Report: The Rapid Spread of Misinformation Online The World Economic Forum discussed 10 major concerns of 2014 and number 10 on that list was the rapid spread of misinformation online. Put the importance of this topic in perspective by taking a look at the top 10 list in the sidebar of this web page.
Flocabulary on Oversharing (song) Listen to a song that takes a different stance on determining how and what you share online. It's important to share wisely so that we do not disseminate false information, but it's also important that we follow some guidelines for sharing personal experience in a considerate way. How does this video relate to your concept of what it means to be a good digital citizen?
Day 4: Obey the Law
1: Draft a statement on obeying the law
2: Review all statements you have written thus far and reflect upon whether they show evidence of having engaged with the content of the WebQuest in a meaningful way. Do they show all that you really know? Simplistic (overly simple) statements will not get full credit for this assignment. Consult the grading rubric to get a better idea of what is expected from you.
You've probably heard some stories of teens getting in to trouble with the law as a result of how they've handled themselves on social media. Sometimes the problem stems from a topic we have already discussed such as cyberbullying or sharing information they shouldn't have. Investigate the following links to develop a statement on how kids can get in to legal trouble online and why it's important for you to know the possible ramifications of breaking the law online.
Day 4 Links:
Help Me Save 300 (Skim this...look at both columns) In 2013, Barry Holloway (An ex-NFL player) discovered that his vacant home in Upstate NY had been broken in to by a group of local teens. They had a party and trashed the house. They also posted what they were doing on Twitter. This is a link to the website Mr. Holloway created in response to the incident. One side of this page is dedicated to a statement on digital citizenship by Mr. Holloway. The other side is composed on incriminating screenshots of posts teens made.
What teens need to know about social media and the law. (Skim this) It is important to note that laws have been created as a direct result of the problems that can arise online. What do you know, for certain, is against the law? What questions do you have about the law as it applies to things you do online. It's OK to admit that you do not know everything about obeying the law online and it's a good idea to include questions or concerns you have in your statements.
Article on Copyright. (Skim) You know already that it is against the law to share copyrighted material online. But have you considered it in terms of the importance copyright law has for content creators? Remember that you are not only a consumer of intellectual property, but also a creator. Copyright is a topic we will cover in greater detail during library lessons, but for now consider the importance of copyright in a digital age.
What you say online can land you in jail.(Read in-depth) Here's a news article covering instances of teens who got in to serious trouble after posting "jokes" or "sarcastic remarks." This article is interesting because of its discussion of First Amendment rights and how they relate to jokes.

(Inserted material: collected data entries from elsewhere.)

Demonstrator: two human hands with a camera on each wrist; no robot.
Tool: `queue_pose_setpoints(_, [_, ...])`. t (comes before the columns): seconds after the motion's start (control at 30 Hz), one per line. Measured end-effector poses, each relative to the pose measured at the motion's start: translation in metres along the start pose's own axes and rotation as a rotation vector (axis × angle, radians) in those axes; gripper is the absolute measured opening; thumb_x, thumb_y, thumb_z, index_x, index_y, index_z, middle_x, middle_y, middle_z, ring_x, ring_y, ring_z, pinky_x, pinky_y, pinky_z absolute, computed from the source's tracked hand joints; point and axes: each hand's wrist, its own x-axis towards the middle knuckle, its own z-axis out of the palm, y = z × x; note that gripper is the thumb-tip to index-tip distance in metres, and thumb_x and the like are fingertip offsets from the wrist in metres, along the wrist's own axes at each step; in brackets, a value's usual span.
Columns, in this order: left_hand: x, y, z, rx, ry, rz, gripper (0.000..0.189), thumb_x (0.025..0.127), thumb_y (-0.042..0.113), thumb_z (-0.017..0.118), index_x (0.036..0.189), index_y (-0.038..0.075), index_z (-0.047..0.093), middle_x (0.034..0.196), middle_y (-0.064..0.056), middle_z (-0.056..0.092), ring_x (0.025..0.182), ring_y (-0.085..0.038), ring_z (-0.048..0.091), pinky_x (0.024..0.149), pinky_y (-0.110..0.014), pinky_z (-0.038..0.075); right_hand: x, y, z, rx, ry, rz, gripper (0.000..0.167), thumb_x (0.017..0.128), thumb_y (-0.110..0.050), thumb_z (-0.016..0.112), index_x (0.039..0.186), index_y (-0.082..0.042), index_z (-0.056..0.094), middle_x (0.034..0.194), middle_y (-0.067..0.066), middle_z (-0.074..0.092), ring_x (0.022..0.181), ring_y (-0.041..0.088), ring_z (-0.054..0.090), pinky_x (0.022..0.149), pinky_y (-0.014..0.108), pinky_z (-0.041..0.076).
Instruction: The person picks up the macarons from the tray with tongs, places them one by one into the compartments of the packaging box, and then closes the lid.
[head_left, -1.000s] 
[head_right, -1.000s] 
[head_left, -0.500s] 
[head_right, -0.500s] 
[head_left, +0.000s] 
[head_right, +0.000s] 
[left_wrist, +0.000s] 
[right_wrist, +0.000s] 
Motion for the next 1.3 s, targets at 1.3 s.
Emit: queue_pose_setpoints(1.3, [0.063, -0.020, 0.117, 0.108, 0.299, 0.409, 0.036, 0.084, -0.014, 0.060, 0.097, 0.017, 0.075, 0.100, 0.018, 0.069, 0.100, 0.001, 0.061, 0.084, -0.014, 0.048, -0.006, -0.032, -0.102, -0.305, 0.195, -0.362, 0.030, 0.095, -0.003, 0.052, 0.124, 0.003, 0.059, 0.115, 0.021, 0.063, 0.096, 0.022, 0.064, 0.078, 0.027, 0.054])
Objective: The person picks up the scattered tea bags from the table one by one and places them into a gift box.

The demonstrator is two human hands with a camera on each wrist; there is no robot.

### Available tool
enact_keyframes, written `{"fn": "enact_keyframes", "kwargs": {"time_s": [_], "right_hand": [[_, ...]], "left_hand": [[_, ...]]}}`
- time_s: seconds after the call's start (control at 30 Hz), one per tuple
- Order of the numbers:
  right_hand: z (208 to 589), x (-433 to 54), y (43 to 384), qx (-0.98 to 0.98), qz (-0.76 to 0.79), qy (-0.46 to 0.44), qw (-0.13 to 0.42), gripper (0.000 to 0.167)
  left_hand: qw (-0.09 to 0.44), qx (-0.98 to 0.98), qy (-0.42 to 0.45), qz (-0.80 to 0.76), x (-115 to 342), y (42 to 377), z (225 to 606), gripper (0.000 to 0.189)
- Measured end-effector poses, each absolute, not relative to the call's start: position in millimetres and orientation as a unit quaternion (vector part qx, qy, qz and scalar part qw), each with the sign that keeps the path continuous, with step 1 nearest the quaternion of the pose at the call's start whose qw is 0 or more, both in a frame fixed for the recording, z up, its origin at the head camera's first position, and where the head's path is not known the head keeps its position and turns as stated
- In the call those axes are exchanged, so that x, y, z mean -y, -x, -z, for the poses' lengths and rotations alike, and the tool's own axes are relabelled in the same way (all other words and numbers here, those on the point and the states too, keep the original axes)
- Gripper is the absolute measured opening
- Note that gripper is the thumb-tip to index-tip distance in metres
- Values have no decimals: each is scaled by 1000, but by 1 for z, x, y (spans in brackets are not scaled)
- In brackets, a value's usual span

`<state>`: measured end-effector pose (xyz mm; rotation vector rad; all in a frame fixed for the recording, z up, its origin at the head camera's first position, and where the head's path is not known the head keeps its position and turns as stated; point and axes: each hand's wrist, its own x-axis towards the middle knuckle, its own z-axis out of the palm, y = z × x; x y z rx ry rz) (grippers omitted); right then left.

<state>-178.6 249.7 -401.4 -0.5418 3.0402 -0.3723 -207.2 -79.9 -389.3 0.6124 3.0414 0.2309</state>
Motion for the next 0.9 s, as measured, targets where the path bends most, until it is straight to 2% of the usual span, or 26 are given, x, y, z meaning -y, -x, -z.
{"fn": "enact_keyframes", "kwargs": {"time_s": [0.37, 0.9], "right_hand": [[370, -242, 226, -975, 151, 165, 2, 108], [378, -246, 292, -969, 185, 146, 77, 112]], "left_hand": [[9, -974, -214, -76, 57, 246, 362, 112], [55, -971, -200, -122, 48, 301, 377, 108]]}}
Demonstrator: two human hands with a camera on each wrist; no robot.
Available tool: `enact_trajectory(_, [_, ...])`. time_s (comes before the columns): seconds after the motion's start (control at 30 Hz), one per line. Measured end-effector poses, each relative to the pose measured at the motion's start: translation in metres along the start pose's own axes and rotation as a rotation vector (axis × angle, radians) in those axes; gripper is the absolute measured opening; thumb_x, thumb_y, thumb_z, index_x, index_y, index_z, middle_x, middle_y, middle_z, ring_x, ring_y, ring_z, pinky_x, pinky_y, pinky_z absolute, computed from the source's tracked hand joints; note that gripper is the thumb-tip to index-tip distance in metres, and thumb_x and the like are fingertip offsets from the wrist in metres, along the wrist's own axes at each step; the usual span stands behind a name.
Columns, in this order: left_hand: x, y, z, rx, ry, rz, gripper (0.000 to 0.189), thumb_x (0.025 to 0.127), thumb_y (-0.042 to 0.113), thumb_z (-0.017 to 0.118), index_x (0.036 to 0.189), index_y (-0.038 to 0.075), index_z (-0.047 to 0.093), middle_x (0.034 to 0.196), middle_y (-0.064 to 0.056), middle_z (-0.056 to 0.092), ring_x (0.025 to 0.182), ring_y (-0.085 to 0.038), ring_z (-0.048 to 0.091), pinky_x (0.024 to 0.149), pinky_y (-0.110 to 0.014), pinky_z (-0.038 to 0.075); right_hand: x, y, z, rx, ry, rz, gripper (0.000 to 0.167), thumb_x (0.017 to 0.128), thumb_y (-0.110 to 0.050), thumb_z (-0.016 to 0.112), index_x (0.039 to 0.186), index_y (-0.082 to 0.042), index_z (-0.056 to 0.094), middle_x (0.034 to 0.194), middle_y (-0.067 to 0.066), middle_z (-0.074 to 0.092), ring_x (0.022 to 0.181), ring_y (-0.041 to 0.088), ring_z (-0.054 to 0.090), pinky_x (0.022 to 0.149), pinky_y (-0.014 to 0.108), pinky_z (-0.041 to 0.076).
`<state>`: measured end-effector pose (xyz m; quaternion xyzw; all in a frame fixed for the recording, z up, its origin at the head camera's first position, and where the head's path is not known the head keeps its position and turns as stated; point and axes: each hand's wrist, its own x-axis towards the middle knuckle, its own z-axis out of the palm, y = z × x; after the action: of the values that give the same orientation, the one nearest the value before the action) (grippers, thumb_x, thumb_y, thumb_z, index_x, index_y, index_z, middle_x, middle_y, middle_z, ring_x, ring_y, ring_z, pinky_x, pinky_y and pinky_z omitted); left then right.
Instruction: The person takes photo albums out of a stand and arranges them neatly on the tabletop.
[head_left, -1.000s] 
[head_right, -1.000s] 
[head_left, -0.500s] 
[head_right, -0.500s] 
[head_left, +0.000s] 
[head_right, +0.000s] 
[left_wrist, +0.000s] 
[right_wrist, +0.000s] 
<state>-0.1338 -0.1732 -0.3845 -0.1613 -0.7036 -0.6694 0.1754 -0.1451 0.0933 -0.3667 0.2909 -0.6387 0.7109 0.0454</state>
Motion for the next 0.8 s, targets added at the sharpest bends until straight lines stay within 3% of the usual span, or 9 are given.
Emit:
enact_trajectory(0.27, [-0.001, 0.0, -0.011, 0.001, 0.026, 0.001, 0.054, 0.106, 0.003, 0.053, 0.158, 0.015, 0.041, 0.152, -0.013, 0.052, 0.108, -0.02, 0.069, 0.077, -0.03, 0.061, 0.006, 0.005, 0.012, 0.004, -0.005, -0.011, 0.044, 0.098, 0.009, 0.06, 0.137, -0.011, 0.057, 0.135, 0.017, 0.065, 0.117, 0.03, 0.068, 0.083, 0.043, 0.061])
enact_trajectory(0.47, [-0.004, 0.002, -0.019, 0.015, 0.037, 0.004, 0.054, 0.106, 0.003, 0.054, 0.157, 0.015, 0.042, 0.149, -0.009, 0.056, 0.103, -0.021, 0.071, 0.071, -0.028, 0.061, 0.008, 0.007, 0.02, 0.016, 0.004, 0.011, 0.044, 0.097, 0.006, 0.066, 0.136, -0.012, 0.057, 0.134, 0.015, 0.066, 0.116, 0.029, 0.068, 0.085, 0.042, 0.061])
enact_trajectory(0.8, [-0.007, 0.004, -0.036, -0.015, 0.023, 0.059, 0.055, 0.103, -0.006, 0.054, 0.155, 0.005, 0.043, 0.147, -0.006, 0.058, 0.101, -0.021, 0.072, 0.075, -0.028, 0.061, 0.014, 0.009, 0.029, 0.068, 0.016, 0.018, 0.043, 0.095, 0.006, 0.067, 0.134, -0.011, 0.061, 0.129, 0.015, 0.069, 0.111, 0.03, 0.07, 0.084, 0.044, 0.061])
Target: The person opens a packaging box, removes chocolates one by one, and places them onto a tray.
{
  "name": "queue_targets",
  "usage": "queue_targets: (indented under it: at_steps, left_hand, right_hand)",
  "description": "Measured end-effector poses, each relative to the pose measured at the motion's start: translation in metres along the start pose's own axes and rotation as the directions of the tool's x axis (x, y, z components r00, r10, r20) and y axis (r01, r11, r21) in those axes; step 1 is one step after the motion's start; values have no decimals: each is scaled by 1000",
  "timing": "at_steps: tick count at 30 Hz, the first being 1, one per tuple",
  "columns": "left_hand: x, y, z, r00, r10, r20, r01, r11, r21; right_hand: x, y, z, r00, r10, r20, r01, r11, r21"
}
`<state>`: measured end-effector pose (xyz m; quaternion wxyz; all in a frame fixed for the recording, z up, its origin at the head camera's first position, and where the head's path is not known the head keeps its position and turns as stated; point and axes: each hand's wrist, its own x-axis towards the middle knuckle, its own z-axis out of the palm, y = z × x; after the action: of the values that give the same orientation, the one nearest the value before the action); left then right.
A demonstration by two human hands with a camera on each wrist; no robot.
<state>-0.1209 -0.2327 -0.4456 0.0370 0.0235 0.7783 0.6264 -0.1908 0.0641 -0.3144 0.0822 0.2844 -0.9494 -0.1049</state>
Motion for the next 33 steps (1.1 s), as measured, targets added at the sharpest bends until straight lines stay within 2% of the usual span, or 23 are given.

What are your thoughts in response to this article?
After coming up with your statement on obeying the law online, review all of your statements. Do they accurately reflect the amount of knowledge you have on the topics? If not, devote some time to improving them. This is an important part of your grade for this unit. The next time we meet (Day 5) there will be no links. Instead, you will be required to work on your creative project. You will have the entire period to work on something that illustrates your understanding of digital citizenship. You can do something that covers all the aspects we looked at, or choose to focus on only one.
At the end of the class period, you may be finished. If not, you can work outside of class as a group to complete the work in whatever way you see fit. However, the project is due before we meet to begin the new unit. No late work will be accepted.